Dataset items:
■ ■ ■ ■ ■

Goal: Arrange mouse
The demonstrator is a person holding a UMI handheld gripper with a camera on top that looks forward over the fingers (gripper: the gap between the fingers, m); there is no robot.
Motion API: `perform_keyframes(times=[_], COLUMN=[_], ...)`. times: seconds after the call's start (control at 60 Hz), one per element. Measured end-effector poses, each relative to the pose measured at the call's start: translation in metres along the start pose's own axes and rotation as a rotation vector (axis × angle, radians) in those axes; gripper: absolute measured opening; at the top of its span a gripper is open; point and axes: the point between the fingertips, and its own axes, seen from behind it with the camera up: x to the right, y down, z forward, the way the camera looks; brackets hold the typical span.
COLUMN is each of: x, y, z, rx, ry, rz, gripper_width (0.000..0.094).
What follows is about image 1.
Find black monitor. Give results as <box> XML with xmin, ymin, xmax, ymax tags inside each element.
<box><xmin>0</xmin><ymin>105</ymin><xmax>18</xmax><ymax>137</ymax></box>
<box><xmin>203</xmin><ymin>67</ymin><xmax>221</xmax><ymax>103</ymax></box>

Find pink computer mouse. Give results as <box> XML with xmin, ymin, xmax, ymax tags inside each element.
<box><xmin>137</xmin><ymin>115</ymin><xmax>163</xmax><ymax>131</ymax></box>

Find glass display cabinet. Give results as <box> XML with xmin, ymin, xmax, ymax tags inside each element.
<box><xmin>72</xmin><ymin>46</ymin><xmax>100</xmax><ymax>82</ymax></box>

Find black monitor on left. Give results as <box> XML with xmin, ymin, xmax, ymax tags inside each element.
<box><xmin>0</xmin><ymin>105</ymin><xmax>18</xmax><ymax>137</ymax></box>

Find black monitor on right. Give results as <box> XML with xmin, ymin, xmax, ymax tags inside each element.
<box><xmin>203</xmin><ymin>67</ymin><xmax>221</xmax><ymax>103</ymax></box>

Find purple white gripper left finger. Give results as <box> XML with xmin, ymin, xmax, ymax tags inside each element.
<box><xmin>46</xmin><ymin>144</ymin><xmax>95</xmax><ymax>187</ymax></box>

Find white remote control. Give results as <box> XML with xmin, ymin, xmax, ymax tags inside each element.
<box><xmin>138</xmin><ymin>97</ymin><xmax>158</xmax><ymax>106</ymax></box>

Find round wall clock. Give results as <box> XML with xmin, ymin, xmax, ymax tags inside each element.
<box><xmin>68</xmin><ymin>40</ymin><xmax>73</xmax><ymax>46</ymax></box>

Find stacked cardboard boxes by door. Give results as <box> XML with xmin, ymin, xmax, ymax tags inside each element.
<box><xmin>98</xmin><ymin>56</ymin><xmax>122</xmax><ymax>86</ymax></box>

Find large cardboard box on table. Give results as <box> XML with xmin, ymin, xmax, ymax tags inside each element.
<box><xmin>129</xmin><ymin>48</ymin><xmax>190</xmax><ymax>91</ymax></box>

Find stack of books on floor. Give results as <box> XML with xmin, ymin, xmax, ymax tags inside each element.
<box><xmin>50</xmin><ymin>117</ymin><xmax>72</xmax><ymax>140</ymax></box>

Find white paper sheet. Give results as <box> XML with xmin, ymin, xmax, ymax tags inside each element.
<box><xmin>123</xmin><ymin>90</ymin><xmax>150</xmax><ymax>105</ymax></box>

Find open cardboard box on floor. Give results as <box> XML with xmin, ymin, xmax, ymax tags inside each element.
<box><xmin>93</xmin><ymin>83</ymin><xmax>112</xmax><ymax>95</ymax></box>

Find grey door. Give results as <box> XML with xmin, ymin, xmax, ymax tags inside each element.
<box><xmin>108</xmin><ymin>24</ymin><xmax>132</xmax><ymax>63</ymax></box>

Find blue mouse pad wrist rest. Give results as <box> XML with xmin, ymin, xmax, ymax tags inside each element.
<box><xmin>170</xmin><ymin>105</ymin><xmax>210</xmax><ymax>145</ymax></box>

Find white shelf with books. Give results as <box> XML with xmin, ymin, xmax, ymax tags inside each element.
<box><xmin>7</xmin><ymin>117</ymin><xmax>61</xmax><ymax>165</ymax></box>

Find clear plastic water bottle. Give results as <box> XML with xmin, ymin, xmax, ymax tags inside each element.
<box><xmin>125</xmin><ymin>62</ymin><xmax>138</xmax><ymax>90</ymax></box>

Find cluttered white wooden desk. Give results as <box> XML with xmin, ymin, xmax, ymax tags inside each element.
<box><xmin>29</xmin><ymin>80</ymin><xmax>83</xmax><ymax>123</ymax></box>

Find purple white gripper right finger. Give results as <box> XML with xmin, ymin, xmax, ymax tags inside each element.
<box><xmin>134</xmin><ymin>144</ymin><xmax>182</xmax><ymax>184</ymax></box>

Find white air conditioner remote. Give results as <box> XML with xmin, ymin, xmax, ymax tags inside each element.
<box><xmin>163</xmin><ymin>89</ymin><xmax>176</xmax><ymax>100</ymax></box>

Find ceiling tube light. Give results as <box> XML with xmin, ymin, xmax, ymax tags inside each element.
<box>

■ ■ ■ ■ ■

**What you should do:** Pull out every line of the records above that contains the word "remote".

**Problem solution:**
Find white remote control. Give results as <box> XML with xmin, ymin, xmax, ymax tags inside each element.
Find white air conditioner remote. Give results as <box> XML with xmin, ymin, xmax, ymax tags inside each element.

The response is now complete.